悪臭

悪臭防止法の歴史と概要

昭和42年に制定された公害対策基本法の2条で、悪臭は、いわゆる典型7公害の一つに指定されました(他の6つは、大気汚染、水質汚濁、土壌汚染、騒音、振動、地盤沈下です。この公害対策基本法2条による典型7公害の指定は、平成5年に制定された環境基本法2条に引き継がれています)。しかし、悪臭を規制する法律である悪臭防止法が制定されたのはその4年後の昭和46年のことであり(成立は同年5月21日、公布は同年6月1日)、施行は翌年の昭和47年5月31日です。

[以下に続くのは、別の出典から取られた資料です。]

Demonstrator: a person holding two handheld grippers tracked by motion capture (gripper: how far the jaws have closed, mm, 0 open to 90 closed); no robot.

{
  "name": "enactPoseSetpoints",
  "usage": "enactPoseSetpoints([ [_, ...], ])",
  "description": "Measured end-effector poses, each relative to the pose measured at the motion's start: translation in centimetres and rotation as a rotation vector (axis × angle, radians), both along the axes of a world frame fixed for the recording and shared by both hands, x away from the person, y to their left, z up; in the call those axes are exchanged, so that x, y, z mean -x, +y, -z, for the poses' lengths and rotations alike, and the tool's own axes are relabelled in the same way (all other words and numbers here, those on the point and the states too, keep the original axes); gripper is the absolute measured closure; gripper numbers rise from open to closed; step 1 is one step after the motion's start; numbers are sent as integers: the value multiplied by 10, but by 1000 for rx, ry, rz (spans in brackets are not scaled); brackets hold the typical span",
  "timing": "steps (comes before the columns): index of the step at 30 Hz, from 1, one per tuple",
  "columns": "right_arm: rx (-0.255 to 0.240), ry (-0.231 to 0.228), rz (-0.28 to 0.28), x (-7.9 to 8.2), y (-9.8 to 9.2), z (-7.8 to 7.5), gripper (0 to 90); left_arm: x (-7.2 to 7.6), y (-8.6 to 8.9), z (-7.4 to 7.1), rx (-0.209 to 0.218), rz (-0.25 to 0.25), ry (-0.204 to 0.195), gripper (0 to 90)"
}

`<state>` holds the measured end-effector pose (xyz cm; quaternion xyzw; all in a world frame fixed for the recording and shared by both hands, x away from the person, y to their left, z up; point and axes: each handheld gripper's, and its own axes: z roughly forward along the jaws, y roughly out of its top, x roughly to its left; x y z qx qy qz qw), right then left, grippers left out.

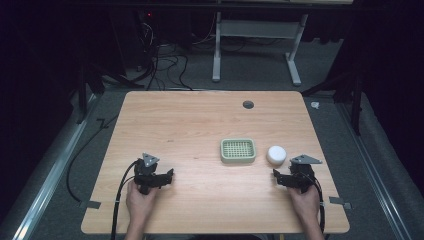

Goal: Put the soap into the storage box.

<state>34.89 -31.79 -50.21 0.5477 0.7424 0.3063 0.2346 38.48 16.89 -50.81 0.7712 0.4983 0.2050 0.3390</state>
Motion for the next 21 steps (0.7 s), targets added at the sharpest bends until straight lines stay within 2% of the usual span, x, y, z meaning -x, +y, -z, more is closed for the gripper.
enactPoseSetpoints([
  [21,1,-2,6,0,0,0,212,0,0,0,2,0,0,147],
])
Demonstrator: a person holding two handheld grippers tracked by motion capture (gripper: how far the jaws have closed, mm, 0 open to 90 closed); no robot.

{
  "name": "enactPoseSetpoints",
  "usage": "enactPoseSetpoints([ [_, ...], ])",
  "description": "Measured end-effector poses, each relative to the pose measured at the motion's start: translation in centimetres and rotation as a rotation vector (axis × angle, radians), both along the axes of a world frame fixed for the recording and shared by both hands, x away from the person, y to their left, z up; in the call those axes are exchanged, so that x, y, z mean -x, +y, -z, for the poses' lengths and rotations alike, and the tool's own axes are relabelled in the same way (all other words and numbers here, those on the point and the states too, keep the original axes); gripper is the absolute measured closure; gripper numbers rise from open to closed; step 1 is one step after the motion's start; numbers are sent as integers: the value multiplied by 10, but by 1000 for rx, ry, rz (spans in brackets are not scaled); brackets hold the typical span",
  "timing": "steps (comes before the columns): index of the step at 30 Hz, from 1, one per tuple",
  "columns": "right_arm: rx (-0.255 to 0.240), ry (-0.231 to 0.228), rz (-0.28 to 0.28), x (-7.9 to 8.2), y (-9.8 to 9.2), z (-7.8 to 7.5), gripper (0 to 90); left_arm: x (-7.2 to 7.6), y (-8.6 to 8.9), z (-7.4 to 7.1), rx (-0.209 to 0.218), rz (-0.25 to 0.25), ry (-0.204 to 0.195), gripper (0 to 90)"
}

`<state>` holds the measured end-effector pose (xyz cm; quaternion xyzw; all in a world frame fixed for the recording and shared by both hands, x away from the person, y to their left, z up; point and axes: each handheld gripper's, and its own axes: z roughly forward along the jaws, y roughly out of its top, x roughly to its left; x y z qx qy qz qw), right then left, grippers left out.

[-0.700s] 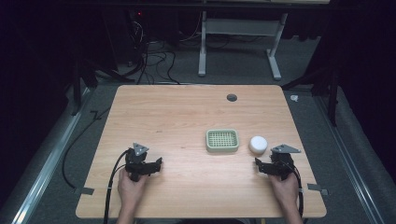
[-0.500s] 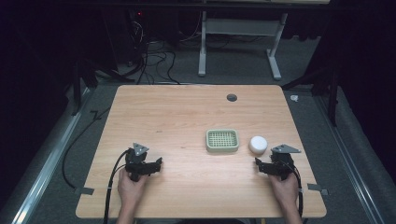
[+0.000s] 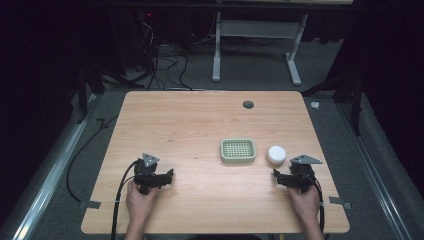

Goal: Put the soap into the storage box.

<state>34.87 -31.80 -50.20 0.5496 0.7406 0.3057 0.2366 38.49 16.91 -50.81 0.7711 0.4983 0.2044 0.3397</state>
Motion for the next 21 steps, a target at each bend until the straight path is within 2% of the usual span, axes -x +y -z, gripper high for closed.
enactPoseSetpoints([
  [21,0,-2,6,0,1,0,216,0,0,0,0,-1,0,148],
])
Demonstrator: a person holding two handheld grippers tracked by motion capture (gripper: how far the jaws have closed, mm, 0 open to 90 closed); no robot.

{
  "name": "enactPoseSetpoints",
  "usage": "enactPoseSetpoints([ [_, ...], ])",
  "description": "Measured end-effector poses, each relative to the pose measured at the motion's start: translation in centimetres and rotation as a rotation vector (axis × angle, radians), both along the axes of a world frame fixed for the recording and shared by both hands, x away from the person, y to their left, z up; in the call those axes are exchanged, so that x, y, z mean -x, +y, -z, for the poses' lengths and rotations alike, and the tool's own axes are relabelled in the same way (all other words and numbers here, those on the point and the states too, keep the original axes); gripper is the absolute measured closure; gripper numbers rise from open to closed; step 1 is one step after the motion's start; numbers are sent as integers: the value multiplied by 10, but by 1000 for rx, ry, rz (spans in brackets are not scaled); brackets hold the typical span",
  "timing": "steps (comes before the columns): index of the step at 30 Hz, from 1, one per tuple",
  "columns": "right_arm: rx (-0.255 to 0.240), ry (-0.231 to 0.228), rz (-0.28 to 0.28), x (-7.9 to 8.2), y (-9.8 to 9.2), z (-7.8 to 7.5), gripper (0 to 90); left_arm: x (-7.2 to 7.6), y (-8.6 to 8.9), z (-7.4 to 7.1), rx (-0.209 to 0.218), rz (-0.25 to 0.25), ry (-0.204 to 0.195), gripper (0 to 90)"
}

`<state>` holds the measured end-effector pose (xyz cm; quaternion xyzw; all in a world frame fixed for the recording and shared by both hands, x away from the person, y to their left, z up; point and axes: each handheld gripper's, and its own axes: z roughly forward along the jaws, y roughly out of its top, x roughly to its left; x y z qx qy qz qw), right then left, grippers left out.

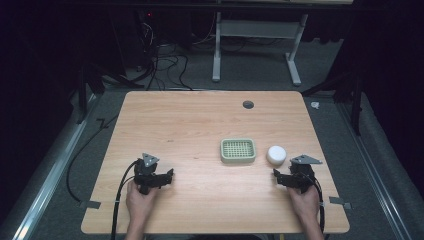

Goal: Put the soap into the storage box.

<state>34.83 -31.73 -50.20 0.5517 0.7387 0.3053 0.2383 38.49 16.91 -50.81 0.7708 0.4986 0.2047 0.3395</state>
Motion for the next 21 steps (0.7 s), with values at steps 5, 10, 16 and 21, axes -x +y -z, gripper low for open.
enactPoseSetpoints([
  [5,-3,2,-17,0,1,0,212,0,0,0,-1,0,1,147],
  [10,-35,9,-14,-1,2,-2,202,0,0,0,-1,0,2,147],
  [16,-44,3,-13,-3,3,-4,199,0,0,0,-1,0,2,148],
  [21,-56,-11,-6,-4,2,-9,196,0,0,0,-1,0,2,147],
])
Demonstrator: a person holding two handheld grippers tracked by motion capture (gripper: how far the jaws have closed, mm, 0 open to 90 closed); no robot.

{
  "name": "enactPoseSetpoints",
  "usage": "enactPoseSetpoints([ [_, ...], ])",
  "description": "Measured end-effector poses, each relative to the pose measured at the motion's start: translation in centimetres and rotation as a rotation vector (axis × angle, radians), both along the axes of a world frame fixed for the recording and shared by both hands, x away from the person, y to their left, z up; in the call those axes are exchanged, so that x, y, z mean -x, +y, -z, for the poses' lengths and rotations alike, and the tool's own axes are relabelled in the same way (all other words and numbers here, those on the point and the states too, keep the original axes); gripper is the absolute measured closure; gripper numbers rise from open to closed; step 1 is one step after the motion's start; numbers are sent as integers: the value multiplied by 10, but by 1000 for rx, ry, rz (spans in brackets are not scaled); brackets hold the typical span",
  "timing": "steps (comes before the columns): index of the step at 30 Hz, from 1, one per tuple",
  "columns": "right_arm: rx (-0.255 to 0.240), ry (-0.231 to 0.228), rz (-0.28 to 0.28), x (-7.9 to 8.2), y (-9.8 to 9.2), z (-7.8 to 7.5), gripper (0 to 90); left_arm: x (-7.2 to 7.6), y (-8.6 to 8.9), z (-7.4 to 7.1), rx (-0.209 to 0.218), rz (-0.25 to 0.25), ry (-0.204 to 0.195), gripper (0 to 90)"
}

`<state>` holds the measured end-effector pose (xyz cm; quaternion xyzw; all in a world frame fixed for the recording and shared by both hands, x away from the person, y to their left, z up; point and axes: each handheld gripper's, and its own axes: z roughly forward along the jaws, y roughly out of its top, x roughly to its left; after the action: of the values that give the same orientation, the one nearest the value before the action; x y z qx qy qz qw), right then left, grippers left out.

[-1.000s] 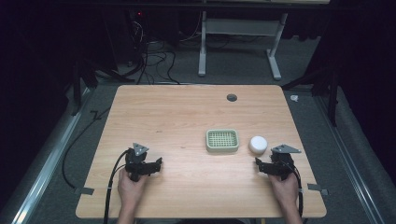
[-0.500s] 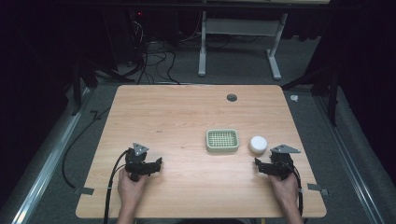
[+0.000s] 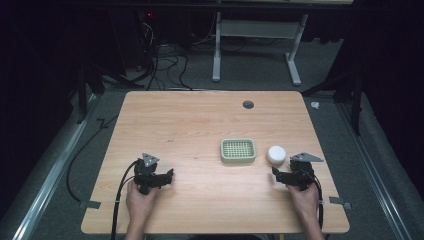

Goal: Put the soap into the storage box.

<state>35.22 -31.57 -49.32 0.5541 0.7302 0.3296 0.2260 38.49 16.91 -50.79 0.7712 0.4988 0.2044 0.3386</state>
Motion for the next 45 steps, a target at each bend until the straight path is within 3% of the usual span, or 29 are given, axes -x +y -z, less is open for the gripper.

その後、悪臭防止法は何度も改正されていますが、最も重要な改正は平成7年の改正であり(平成7年4月14日成立、同月21日公布、平成8年4月1日施行)、この改正では、悪臭の測定方法として従来採用されていた機器分析法(法律で指定された、個々の悪臭原因物質=特定悪臭物質の濃度を測定する方法)のほか、嗅覚測定法(悪臭の成分を問わず、人の嗅覚によって測定する方法)も採用されました。

現在は、地域ごとに、この2つの方法のいずれかによって悪臭の規制がされます。いずれの方法によるかは、都道府県知事(市の区域については市長)が地域ごとに定めることになっています。

悪臭防止法が規制しているのは「工場その他の事業場」から発生する悪臭であり、一般家庭から発生する悪臭は対象ではありませんが、「工場その他の事業場」に該当するものであれば、事業の種類や規模を問わず規制対象となります(騒音や振動と異なる点です)。ただ、規制対象は固定された発生源のみであり、自動車、船舶、航空機等の移動する悪臭発生源については規制の対象ではありません。

なお、悪臭については環境基準というものはありません。この点は振動と同じであり、騒音と異なります。